Un convoi ininterrompu de véhicules s’étire sur l’axe routier entre Saïda et Tyr. Sur les toits, matelas, couvertures et quelques effets personnels témoignent d’un exode à rebours. À l’aube, une foule de familles s’est rassemblée près du pont de Qasmiyeh, un ouvrage endommagé par des frappes aériennes et que des engins de chantier s’emploient à rendre praticable. L’attente est longue, chargée d’une impatience palpable. Pour ces habitants du sud du Liban, l’essentiel est de franchir le Litani et de regagner leurs foyers, laissés dans la hâte six semaines plus tôt.
La mise en œuvre d’un arrêt des combats, intervenu après plusieurs semaines d’affrontements, a déclenché un mouvement de retour massif. Les autorités militaires ont rouvert le passage sous leur supervision, permettant aux premiers véhicules de s’engager sur la chaussée réparée à la hâte. Certains automobilistes manifestent leur soulagement par des coups de klaxon, tandis que des drapeaux flottent aux fenêtres. Cette précipitation survient malgré les mises en garde officielles concernant la sécurité dans les zones frontalières, où la présence militaire israélienne se maintient selon les derniers communiqués.

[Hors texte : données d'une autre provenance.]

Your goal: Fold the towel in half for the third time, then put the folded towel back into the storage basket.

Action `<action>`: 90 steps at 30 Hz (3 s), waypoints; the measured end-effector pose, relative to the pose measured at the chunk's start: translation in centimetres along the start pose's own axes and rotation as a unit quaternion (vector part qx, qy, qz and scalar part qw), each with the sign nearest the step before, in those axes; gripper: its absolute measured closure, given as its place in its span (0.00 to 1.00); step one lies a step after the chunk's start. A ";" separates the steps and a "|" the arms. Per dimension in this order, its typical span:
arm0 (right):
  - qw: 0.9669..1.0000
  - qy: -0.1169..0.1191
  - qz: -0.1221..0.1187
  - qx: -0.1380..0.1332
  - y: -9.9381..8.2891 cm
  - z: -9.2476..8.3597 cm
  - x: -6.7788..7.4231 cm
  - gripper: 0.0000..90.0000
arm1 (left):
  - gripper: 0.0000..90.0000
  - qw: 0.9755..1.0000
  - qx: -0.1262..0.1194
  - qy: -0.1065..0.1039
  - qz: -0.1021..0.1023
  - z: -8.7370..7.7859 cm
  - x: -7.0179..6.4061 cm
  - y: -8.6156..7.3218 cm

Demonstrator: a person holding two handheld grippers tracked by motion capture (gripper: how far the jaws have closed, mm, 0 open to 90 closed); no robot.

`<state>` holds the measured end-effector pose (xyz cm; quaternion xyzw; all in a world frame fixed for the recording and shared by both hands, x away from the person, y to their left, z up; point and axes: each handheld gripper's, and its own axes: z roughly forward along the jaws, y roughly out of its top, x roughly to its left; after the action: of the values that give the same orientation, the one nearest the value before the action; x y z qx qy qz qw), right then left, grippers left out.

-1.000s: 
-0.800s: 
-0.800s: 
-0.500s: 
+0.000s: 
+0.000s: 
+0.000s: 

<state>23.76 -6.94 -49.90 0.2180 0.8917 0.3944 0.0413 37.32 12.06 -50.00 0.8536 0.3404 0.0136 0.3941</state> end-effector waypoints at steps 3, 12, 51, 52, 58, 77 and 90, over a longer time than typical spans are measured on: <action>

L’état des habitations reste la principale inconnue pour la plupart des retournants. Beaucoup ignorent si leur logement est encore debout. Une femme, postée avec son fils devant le pont, évoque les seize heures passées sur la route pour fuir Beyrouth au plus fort des combats. Aujourd’hui, la durée du trajet importe peu, confie-t-elle. L’impératif est de retrouver sa terre, quitte à planter une tente devant les ruines. Cette détermination est partagée par de nombreux autres, pour qui le retour symbolise une forme de résilience, indépendamment des destructions matérielles.
Le sentiment dominant mêle lassitude et résolution. Un homme âgé, déplacé pendant cinquante jours, exprime une colère sourde face à l’ampleur des pertes et au sentiment d’abandon. D’autres, plus jeunes, insistent sur la fierté de regagner leur village, évoquant une victoire sur l’épreuve. Les discussions au bord de la route révèlent des parcours similaires, des nuits passées sur des plages ou dans des abris de fortune, dans l’attente d’une accalmie.

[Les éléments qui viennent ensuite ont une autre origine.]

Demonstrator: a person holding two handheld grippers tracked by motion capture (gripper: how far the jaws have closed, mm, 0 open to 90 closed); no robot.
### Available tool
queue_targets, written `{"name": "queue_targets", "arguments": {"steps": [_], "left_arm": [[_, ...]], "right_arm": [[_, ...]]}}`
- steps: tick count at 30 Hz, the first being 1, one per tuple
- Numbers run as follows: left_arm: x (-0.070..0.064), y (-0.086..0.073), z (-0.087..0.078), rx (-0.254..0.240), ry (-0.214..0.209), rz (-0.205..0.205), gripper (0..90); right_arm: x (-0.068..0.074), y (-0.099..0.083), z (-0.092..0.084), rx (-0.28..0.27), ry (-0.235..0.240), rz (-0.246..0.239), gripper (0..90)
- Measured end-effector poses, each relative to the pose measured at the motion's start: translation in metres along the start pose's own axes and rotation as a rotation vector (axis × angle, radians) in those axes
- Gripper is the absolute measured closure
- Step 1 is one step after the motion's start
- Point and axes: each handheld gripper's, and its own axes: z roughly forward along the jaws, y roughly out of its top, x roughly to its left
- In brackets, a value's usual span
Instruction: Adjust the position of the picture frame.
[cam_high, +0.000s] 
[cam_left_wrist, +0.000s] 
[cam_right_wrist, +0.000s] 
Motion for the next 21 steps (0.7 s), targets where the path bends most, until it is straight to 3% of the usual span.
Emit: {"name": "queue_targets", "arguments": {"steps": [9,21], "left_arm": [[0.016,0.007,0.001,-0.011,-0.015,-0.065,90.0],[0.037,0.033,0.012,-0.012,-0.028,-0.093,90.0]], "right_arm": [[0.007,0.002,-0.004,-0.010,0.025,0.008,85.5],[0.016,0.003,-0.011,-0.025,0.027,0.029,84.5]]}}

Alors que le flux de véhicules ne tarit pas, la réalité qui attend ces familles au terme de leur voyage reste incertaine. Les infrastructures sont endommagées, les réseaux perturbés. Le cessez-le-feu, bien que salué comme un répit, n’efface pas les stigmates du conflit. Pour l’heure, l’urgence est de traverser le pont et de poser à nouveau le pied sur le sol du sud, première étape d’une reconstruction dont les contours sont encore à dessiner.